[Activity]
Look below for the lines from the one with "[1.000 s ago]" to the one with "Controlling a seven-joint", and copy exactly those lines, both ends included.

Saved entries
----
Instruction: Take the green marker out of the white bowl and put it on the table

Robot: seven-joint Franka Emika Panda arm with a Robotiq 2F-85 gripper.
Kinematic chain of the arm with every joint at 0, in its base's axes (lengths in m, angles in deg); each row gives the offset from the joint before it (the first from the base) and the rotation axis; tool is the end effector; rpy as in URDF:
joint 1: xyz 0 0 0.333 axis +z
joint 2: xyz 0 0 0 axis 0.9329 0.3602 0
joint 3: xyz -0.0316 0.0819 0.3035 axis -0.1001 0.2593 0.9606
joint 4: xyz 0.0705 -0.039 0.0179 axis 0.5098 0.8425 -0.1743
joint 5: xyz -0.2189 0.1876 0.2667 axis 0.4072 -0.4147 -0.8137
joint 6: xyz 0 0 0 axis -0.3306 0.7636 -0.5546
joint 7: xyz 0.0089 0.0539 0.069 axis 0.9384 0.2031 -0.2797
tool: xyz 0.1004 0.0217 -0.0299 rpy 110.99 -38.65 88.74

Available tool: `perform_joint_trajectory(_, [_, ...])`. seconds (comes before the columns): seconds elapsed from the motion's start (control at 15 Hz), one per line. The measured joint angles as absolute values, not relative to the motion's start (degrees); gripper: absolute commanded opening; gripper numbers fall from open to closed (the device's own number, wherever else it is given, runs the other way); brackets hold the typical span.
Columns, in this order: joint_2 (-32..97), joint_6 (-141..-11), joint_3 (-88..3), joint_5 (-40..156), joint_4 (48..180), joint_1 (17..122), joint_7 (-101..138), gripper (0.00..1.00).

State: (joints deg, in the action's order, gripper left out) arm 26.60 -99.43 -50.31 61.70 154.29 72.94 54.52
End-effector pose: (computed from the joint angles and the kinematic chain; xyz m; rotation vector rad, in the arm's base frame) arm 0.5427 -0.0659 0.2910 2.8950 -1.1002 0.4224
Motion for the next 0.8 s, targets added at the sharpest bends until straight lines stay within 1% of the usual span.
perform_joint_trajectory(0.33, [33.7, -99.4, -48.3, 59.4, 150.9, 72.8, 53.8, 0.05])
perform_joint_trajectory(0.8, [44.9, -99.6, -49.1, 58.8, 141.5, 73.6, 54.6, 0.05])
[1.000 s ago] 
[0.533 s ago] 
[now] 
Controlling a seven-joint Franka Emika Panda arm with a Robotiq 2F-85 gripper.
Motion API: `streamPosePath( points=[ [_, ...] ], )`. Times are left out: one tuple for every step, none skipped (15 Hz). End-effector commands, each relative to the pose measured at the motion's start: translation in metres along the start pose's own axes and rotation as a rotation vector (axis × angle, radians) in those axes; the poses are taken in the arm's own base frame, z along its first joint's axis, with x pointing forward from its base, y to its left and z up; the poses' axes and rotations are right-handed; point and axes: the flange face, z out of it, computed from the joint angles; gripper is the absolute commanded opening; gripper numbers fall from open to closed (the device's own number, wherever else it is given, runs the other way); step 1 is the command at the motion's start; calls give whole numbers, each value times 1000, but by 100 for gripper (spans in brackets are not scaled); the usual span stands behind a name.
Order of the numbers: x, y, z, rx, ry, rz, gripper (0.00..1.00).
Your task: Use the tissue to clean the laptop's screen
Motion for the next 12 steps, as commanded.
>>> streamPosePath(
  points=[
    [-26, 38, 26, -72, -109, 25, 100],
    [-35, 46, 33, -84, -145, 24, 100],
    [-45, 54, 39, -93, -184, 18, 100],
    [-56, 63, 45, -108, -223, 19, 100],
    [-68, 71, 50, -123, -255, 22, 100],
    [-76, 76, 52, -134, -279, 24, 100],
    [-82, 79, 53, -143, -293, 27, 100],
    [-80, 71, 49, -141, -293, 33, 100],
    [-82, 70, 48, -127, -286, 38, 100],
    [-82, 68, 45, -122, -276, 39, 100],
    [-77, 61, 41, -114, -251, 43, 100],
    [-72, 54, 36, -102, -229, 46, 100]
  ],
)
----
[Solution for this problem]
[1.000 s ago] 
[0.533 s ago] 
[now] 
Controlling a seven-joint Franka Emika Panda arm with a Robotiq 2F-85 gripper.

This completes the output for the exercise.